[Records excerpted from a collection]
==*==

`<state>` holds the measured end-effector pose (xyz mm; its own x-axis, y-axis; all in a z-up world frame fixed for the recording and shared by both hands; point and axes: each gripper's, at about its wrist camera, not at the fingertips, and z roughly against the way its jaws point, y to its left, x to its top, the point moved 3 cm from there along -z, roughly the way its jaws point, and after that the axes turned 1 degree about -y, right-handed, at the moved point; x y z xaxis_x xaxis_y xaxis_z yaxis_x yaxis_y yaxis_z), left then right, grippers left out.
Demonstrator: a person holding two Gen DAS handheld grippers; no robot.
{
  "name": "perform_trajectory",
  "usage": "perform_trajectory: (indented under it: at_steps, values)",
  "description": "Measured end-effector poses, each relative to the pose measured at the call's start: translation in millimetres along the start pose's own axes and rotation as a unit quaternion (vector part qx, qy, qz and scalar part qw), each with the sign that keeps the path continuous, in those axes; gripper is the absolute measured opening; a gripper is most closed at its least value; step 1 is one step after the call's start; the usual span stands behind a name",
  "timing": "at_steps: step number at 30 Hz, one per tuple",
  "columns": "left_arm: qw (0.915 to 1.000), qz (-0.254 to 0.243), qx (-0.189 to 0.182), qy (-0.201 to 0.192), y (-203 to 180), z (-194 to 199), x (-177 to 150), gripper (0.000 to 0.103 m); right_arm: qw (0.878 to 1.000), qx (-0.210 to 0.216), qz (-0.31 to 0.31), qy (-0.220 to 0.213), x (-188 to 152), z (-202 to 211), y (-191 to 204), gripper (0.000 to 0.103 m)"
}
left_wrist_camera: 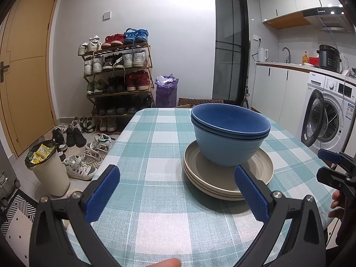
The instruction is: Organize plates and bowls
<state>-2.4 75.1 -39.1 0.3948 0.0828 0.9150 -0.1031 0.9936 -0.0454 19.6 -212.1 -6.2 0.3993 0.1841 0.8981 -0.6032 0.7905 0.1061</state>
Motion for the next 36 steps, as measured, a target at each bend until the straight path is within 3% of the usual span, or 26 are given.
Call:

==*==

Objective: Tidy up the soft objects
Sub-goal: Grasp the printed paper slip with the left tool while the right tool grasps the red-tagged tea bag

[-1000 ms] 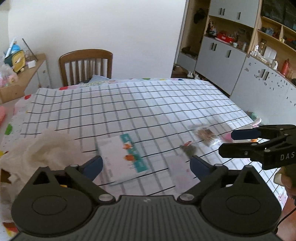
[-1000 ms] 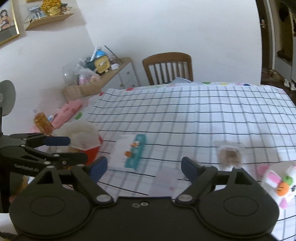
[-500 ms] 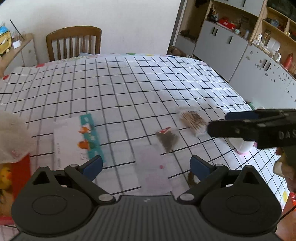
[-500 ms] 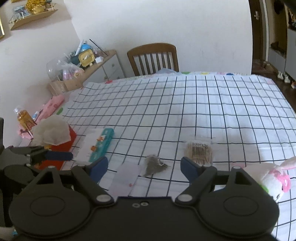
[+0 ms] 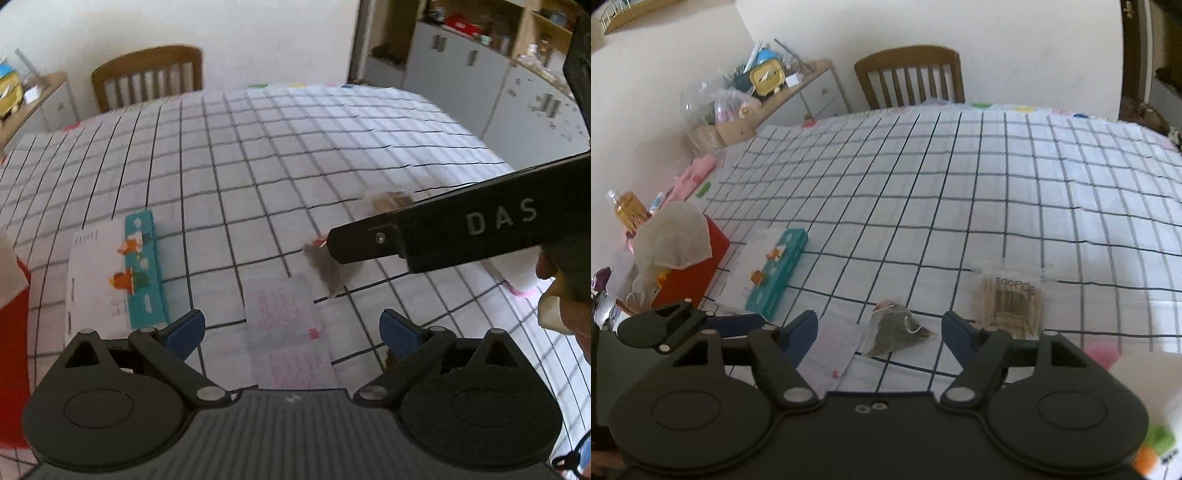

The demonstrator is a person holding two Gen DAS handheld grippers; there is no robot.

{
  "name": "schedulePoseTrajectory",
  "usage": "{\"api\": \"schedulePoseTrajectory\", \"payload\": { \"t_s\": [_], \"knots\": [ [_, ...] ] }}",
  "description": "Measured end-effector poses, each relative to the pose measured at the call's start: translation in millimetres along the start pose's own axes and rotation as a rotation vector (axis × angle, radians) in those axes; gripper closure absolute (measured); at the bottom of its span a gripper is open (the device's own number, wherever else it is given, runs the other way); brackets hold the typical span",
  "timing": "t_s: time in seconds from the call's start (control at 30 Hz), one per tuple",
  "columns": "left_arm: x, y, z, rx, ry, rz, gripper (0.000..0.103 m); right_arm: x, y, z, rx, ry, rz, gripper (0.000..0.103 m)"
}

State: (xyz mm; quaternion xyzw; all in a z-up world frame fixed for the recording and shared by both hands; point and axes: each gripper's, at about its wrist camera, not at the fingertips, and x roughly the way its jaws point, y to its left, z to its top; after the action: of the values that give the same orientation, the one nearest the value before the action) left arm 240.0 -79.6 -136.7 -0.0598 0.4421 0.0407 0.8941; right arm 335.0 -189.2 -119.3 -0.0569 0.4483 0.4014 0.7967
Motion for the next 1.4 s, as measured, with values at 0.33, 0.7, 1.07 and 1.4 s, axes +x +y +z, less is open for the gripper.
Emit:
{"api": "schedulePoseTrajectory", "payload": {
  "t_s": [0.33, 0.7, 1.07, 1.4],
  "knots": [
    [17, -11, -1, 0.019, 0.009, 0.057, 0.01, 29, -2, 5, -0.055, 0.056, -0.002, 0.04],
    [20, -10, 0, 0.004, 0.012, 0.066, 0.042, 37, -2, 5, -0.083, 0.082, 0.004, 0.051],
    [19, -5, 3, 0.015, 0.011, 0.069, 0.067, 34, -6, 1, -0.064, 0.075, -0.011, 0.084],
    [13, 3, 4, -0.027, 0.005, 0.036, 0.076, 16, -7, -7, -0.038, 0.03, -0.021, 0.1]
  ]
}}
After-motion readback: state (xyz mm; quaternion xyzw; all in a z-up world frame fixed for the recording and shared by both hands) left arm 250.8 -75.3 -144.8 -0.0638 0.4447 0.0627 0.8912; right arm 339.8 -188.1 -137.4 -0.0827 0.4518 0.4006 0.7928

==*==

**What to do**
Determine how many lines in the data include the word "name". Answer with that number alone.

**Exercise output**
3